There is a growing number of car owners who are concerned about the environment and switching from vehicles with combustion engines to electric vehicles (EVs), for example. Tesla, the world’s biggest manufacturer of EVs, caters to the preferences of the “green” demographic by using vegan leather derived from mushrooms, while their recycled batteries reuse almost 92 per cent of the raw materials collected.
Employees are also choosing to work for companies that take initiatives to reduce their carbon footprint.
Companies that track their ESG data are more driven to transition from carbon intensive sources of fuel to more renewable and cleaner energy sources to reduce their operating and production costs. The key to finding new sources of energy, and more water and energy efficient products, is innovation.

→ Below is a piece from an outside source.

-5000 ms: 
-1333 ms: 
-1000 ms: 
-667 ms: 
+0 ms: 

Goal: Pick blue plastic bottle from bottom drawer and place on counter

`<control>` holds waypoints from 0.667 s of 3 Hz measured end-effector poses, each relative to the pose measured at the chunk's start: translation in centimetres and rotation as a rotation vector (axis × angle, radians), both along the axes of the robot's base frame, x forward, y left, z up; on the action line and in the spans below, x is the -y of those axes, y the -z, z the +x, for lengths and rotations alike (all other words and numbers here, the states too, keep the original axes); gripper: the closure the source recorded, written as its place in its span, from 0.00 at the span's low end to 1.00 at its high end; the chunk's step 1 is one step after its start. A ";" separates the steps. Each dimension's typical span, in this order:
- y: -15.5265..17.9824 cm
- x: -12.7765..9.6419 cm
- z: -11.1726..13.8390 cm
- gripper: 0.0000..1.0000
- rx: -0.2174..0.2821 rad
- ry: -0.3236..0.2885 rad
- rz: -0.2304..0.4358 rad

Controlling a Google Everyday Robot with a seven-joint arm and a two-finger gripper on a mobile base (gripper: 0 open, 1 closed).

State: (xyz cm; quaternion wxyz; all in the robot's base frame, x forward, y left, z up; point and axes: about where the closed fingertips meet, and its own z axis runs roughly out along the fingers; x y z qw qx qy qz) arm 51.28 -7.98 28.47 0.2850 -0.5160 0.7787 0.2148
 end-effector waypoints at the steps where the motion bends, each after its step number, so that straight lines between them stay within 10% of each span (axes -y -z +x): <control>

Governments can – and do – fund many sandbox and pilot initiatives that promote innovation and sustainability. Competitions such as The Liveability Challenge, presented by Temasek Foundation and organised by Eco-Business, can help to crowdsource and financially support solutions that create a significant impact on society and the planet.
“Scientists will have to partner with businesses and enterprises more than ever before. Businesses will want to get ahead of the game and get early adopter insights into new innovations so that they can be the first ones to capitalise on them and get a competitive advantage early on,” Harrington says.
The collection of ESG data and the need for companies to transparently disclose it for public and investor scrutiny will push organisations to shift to cleaner energy sources and reduce their emissions, to avoid running the risk of falling behind on their sustainability journey.